1. Mongkut lives on a farm. On his farm, he grows vegetables and raises animals to be used for meat. He consumes some of his output and trades the rest. In the current period his farm yielded 30 kg of vegetables and 10 kg of meat. For Mongkut, and his trading partners in the nearby villages, types of meat are perfect substitutes for each other, and types of vegetables ae perfect substitutes with each other. Currently, both 1kg of mixed vegetables and 1kg of mixed meats are priced at 5 units of the local currency.
(a) What is the value of Mongkut’s endowment?
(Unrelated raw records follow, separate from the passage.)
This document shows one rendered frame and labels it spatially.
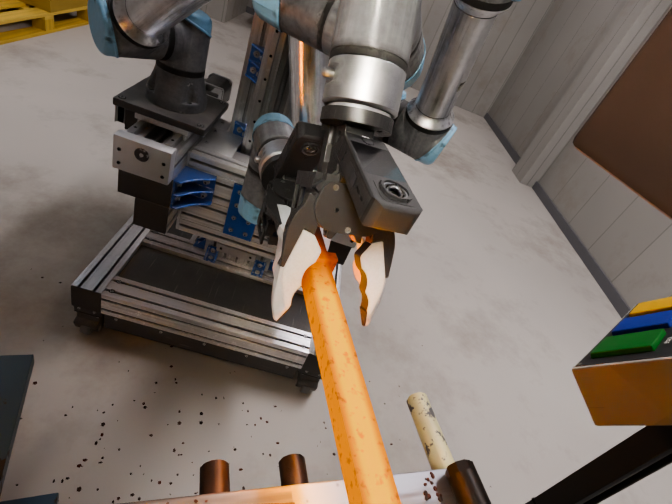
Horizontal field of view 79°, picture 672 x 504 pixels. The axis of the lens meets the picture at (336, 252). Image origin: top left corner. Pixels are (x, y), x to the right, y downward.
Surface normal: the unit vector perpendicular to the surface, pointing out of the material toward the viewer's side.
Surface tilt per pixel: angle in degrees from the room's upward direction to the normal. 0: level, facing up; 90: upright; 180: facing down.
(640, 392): 90
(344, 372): 1
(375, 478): 1
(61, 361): 0
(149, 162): 90
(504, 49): 90
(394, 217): 92
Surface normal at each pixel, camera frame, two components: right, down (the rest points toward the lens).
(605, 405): -0.74, 0.17
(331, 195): 0.37, 0.21
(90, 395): 0.34, -0.74
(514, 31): -0.06, 0.59
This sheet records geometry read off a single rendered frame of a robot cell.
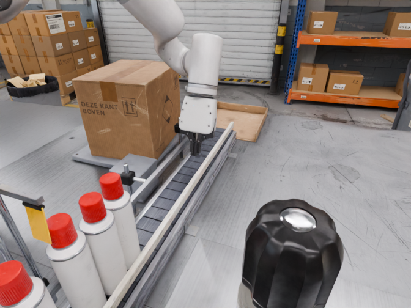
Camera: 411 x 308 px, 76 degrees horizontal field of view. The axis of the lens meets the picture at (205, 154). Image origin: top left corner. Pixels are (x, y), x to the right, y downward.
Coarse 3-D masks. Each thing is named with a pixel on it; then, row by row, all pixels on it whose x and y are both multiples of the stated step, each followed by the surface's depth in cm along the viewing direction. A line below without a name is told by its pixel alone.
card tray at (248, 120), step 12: (228, 108) 135; (240, 108) 133; (252, 108) 131; (264, 108) 129; (228, 120) 124; (240, 120) 124; (252, 120) 124; (264, 120) 123; (240, 132) 113; (252, 132) 113
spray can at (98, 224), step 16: (96, 192) 39; (80, 208) 38; (96, 208) 38; (80, 224) 40; (96, 224) 39; (112, 224) 40; (96, 240) 39; (112, 240) 41; (96, 256) 41; (112, 256) 42; (112, 272) 44; (112, 288) 46
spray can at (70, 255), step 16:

Show his budget constraint.
(b) Mongkut has his own ideas about the meaning of a ‘balanced’ diet and will only eat vegetables and meat in a 1:1 ratio. What are the quantities in his optimal bundle? What are his net demands? Illustrate his preferences and optimal choice.
(c) Imagine that before Mongkut got to trade, the price of meat increased to 15 while the price of vegetables stayed at 5. How would this effect his gross and net demands? Illustrate.
(d) What is the size of the substitution effect on the demand for meat? The ordinary income effect? The endowment income effect?
(e) How would this case be different if Mongkut was always happy to swap 1 kg of vegetables for 1 kg of meat in consumption?